Ranking the 10 best cinematic broadcast shots from the NY Mets season

Brad Penner-Imagn Images

Some nights, the box score barely mattered. What kept fans glued to the broadcast was everything taking place around the game itself. Howie, Ron, and Keith have won awards before, both together and individually, but this season the real magic lived behind the cameras. John DeMarsico, the Director of SNYtv, has long preached that baseball is cinema, and his crew treated 2025 like a full-season production. As the New York Mets made watching them an emotional obstacle course, the camera crew went full Spielberg, dipped into Scorsese, and found creative ways to keep fans engaged even when the baseball itself refused to cooperate. Over six months, those moments quietly stacked into a Hollywood-level masterclass.

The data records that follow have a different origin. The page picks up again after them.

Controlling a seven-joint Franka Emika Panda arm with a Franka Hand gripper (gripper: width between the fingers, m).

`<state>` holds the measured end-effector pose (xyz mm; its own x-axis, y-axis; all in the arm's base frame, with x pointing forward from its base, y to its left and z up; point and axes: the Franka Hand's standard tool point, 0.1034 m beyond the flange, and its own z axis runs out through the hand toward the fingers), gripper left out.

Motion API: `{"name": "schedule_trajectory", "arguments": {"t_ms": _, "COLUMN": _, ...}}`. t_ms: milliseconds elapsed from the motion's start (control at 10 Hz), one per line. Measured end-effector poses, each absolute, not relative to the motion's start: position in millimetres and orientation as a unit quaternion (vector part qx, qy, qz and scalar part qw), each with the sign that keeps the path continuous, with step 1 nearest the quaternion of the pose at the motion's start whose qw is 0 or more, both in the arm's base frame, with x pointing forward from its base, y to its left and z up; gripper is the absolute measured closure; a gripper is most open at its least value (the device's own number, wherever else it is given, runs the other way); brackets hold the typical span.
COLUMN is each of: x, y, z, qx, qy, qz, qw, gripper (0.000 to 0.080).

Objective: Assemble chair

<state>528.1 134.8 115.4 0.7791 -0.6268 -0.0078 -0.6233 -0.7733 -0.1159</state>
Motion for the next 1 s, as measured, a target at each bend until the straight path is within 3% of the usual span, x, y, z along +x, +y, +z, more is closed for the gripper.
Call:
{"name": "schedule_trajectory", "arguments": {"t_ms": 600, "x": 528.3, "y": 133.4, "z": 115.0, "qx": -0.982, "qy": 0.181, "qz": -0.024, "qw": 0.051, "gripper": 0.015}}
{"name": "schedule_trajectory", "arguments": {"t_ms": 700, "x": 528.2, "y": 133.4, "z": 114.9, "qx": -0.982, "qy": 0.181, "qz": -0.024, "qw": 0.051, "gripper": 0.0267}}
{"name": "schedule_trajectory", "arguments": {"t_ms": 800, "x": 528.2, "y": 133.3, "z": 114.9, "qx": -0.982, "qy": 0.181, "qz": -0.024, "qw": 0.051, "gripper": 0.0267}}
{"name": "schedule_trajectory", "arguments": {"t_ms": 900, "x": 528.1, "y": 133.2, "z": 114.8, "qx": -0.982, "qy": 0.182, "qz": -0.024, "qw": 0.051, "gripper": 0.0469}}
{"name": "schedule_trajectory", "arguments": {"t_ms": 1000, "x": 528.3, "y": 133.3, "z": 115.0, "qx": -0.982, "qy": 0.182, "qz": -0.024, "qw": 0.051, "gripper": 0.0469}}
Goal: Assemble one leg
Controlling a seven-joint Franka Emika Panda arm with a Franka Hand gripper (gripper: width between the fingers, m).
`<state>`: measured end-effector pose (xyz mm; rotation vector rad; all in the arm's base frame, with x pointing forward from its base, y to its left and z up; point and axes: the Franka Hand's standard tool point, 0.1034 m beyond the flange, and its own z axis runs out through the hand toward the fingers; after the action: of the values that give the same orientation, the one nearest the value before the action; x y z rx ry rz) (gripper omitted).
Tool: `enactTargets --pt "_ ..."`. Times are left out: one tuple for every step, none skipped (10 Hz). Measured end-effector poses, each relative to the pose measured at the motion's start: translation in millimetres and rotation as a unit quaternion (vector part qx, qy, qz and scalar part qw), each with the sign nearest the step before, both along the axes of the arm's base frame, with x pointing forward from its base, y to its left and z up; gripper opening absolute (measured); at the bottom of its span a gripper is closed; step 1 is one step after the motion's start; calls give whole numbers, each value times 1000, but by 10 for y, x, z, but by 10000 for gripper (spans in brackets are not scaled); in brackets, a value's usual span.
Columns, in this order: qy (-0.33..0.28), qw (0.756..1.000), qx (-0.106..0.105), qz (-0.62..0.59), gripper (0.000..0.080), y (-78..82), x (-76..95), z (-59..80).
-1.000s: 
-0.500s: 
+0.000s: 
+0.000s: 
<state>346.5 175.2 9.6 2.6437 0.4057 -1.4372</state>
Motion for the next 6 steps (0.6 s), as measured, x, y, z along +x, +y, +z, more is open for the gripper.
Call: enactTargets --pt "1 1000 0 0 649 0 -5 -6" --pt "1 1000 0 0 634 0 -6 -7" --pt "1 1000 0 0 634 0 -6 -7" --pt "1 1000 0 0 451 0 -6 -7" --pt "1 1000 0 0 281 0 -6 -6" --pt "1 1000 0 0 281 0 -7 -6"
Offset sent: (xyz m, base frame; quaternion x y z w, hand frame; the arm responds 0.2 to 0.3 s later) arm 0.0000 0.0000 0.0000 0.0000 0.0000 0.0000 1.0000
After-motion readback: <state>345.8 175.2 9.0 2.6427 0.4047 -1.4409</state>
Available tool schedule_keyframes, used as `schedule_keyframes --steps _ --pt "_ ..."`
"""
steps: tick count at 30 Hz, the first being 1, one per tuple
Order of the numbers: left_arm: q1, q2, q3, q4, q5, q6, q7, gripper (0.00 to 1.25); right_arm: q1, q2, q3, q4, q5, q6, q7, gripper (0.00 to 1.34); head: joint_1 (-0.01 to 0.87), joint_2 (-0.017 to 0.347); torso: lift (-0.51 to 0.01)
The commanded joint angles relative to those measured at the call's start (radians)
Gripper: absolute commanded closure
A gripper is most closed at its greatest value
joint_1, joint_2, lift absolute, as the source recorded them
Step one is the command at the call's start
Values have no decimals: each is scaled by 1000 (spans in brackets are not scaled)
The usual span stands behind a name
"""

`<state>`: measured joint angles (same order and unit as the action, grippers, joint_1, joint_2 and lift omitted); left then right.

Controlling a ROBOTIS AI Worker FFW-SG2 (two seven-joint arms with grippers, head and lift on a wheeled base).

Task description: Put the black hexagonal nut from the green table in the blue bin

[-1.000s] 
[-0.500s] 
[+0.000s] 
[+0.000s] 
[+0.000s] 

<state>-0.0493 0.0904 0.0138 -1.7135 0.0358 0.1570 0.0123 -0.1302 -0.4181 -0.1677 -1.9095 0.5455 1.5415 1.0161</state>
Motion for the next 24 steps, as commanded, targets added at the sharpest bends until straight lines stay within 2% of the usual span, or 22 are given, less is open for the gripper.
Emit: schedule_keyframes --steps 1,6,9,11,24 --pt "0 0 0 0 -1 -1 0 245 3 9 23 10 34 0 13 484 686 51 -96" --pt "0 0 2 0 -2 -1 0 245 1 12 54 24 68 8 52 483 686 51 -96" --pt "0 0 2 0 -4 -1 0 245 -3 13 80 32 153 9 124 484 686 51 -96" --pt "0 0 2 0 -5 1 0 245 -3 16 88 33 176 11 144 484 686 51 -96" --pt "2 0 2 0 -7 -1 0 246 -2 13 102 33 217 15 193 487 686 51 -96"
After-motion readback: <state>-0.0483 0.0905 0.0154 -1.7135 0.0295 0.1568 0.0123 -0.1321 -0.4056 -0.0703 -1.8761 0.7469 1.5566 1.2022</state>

The top 10 shots where baseball became cinema for the Mets in 2025

10. The dugout celebration snapshot

Juan Soto’s two-run homer, scoring Francisco Lindor, ended with the camera finding Lindor and Soto celebrating in the dugout with Starling Marte. A celebration used in 2024, carried into this season, and one Mets fans hope to see Lindor and Soto sharing together for years to come.

9. Blink and you miss it

Juan Soto's dealing with something in his eye led to medical help, then a perfect transition using a blinking eye to wipe the screen. So good it almost deserved a late-season encore, blinking shut and leaving the screen blank while the Mets put everyone to sleep.

8. The Thomas Crown Affair split screen

Bases loaded, the New York Yankees in town, and Francisco Lindor at the plate got the The Thomas Crown Affair treatment. The split-screen, multi-panel look with tension everywhere. If the clubhouse comes together this season, that split screen might be ready for a full Brady Bunch moment.

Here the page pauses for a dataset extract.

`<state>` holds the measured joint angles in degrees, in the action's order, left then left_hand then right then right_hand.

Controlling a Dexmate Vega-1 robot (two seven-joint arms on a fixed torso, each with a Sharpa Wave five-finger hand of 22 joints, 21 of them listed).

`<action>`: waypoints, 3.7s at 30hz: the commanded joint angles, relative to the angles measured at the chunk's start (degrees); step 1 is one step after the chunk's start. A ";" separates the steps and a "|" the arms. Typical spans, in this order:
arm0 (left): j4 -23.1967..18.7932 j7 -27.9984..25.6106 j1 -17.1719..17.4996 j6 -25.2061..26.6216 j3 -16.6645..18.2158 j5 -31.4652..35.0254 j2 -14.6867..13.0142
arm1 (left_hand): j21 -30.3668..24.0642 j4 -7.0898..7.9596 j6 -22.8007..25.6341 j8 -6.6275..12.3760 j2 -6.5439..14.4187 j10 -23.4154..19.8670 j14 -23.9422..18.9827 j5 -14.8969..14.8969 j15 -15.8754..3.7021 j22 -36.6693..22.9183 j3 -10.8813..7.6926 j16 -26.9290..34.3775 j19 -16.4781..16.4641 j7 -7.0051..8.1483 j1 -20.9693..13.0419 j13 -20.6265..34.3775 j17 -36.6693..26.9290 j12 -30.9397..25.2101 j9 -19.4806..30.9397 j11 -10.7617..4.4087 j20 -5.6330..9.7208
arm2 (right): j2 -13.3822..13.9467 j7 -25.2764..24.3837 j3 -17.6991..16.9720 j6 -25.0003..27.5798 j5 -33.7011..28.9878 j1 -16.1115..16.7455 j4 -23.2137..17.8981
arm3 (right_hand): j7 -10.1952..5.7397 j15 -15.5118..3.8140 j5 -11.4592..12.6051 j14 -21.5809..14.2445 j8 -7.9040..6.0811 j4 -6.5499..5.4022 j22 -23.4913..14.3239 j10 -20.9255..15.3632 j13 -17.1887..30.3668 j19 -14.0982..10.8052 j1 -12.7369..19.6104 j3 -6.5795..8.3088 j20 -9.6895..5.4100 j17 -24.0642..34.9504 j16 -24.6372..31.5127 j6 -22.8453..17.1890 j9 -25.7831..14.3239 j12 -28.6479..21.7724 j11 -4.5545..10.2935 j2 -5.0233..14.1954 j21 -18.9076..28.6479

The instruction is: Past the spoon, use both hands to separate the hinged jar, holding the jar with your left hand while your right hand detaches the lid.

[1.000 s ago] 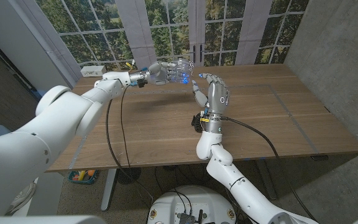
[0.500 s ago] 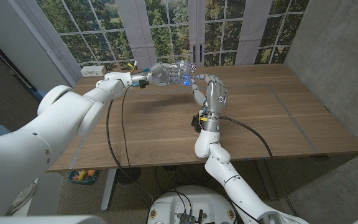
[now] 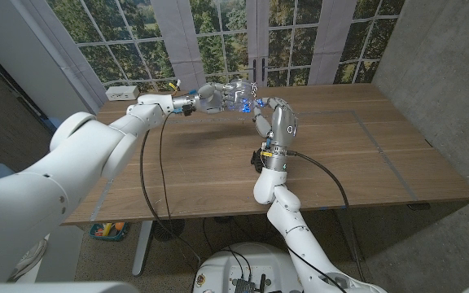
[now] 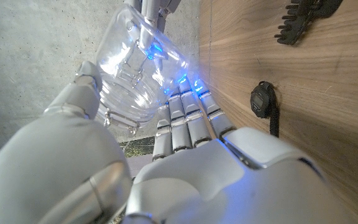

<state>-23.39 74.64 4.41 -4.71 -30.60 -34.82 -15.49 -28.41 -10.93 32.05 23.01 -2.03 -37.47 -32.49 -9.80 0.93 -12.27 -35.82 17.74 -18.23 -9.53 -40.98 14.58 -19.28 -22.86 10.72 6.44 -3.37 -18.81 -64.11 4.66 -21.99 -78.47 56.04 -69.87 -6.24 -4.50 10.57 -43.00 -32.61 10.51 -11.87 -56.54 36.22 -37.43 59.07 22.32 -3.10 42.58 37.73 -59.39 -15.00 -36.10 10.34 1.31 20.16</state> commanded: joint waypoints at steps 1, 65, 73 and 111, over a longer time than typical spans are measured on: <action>-2.67 0.80 1.08 0.46 -0.57 0.12 -0.62 | -0.34 2.46 9.05 26.46 13.24 -15.66 -4.52 -2.36 -11.35 0.01 -2.92 0.02 0.34 5.02 -8.10 20.01 -0.08 -12.83 23.86 -8.28 0.09 | -5.51 0.11 -8.37 -9.18 -4.58 -0.89 2.52 | 0.63 -8.32 0.25 -1.11 -0.54 -0.21 -0.27 -1.06 0.63 -0.22 1.67 0.57 -0.61 0.61 0.46 -0.71 -0.07 -0.74 -0.50 0.46 0.73; -43.96 -24.32 14.28 3.35 -4.20 3.53 -19.13 | -2.45 1.51 11.57 26.25 12.45 -17.70 -7.88 -4.60 -12.15 0.22 -0.67 0.21 1.61 5.10 -10.98 18.55 0.68 -12.45 22.02 -8.25 0.20 | -7.15 0.11 -12.67 -12.81 1.89 -3.49 -1.56 | -0.31 -6.75 3.49 4.05 3.59 -3.88 -0.80 9.71 -1.27 2.56 -4.71 1.29 1.03 1.99 -9.20 9.88 1.46 6.15 -1.64 2.07 4.84; -47.18 -30.19 16.87 1.06 -3.37 4.71 -20.14 | -2.00 2.08 10.17 25.43 12.93 -16.13 -5.79 -4.06 -11.37 0.34 0.00 -0.31 3.61 5.84 -10.39 17.98 0.23 -11.30 21.48 -8.85 -0.66 | 0.23 1.42 -2.57 -6.46 15.12 -1.63 -4.69 | 1.29 -6.20 5.40 6.06 6.02 -4.90 -0.41 13.80 -3.66 3.75 -10.46 0.67 1.63 0.60 -12.00 13.96 2.22 10.59 -3.82 2.44 5.52; -51.83 -50.04 23.51 -4.93 -2.53 12.49 -20.84 | -2.52 3.19 9.54 23.74 13.29 -12.40 -3.56 -1.63 -11.74 0.73 -0.14 -0.63 4.11 8.43 -8.94 14.91 0.03 -6.59 18.64 -12.13 -1.14 | 32.23 24.66 20.40 20.04 75.50 2.26 -32.48 | 7.90 0.73 8.91 12.99 13.42 -5.23 0.18 23.74 -8.45 9.99 -21.74 -1.30 4.09 -2.71 -17.55 23.03 2.94 20.25 -10.36 4.32 5.43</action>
<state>-71.20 33.20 25.20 -8.06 -33.25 -27.33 -34.70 -30.49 -9.34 32.44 23.02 -2.03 -38.17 -37.04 -9.80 0.79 -11.43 -34.23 17.19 -13.83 -9.90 -40.98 14.71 -19.02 -24.12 10.72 6.53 -4.50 8.39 -44.48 24.14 -4.65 -16.45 57.52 -97.19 1.48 -2.88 19.08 -30.84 -19.78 5.08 -11.72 -33.70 27.98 -28.29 38.11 21.42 1.12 40.27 20.84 -37.15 -11.98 -16.51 0.04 5.73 25.47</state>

7. The Carlos Mendoza decision, Challengers style


Carlos Mendoza centered, with Tong in the dugout and Tyler Rogers in the bullpen, dissolving into one another in Challengers–style editing. One decision, multiple options. Film editing that could double as every Mets fan pondering David Stearns’ moves this offseason.

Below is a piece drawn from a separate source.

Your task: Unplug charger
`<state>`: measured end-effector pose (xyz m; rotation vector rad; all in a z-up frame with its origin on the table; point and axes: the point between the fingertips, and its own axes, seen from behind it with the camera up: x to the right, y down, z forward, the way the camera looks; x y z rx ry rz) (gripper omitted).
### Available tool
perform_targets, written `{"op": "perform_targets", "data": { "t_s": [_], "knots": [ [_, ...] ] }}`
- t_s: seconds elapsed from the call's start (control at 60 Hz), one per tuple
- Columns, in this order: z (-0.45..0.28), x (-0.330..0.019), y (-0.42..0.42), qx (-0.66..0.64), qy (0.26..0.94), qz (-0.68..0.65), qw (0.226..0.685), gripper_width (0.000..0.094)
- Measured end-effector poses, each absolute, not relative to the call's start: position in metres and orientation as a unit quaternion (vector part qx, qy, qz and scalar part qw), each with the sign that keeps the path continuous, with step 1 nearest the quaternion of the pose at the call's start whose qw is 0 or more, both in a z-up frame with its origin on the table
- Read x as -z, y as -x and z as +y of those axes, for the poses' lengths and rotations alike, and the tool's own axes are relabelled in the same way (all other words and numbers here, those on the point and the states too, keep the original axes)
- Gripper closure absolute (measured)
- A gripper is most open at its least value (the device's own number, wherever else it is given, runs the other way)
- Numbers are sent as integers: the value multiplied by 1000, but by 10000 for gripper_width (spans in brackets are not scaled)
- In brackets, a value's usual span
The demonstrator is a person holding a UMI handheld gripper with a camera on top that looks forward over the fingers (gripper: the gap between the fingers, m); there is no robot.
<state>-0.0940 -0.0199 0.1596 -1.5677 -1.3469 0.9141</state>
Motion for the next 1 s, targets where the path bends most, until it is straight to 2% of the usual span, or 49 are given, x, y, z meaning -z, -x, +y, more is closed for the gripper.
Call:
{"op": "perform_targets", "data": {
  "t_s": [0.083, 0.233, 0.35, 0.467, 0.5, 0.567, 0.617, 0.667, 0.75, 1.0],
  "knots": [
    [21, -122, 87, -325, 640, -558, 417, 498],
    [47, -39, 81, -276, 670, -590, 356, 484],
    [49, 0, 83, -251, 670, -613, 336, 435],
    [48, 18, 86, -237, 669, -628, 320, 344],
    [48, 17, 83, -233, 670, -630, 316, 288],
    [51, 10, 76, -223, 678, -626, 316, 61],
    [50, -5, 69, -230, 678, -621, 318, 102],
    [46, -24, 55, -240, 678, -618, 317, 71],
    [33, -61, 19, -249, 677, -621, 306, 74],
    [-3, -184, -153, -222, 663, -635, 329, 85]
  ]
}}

6. The step on the logo shot

A quick cut caught Juan Soto setting his front foot in the batter's box, with a Yankees logo perfectly overlaid so it looked like he was stepping right on it. A very short shot but a very loud message. Mets fans loved it, and Soto sure looks like he’s having a great time in orange and blue.

5. The snow globe effect

Sean Manaea, taking the mound, looked like it was filmed through a snow globe, or as Ron put it, the Sphere in Las Vegas. Fitting, really. It felt like David Stearns’ best snow globe impression this offseason, shaking the roster and hoping everything would settle into place.

4. In the camera lens


Pete Alonso warming up before his at-bat was shown through the camera lens itself, straight out of The Substance. Fitting enough, it felt like a rearview mirror shot. Unfortunately, that’s how Mets fans are now watching Alonso after this offseason.

3. The Natural Tribute


After Robert Redford’s passing, Brett Baty’s home run got the The Natural ending treatment. Fireworks overlaid to make it feel like Citi Field’s lights were exploding. A small, cinematic nod that turned one swing into a moment. Mets fans are hoping this is the season Baty finally turns into Wonderboy.

2. The skyline arrival

Nolan McLean, framed with the New York City skyline fading in behind him, was a perfect visual. The season is over, but he remains one of the true bright spots on this team and its future. One image that made the present feel promising and the city feel connected to what’s next.

1. The apple that called its shot

One of those peek-behind-the-curtain moments made this one special. During an inside-the-broadcast look at how shots are chosen, Juan Soto stepped in while a fan flashed a replica Citi Field apple, hoping to spark some magic. The crew leaned into it, cutting to the real apple in center. The very next pitch, Soto launched his career-high 42nd homer, nearly clipping it. Cinema predicting reality, almost perfectly.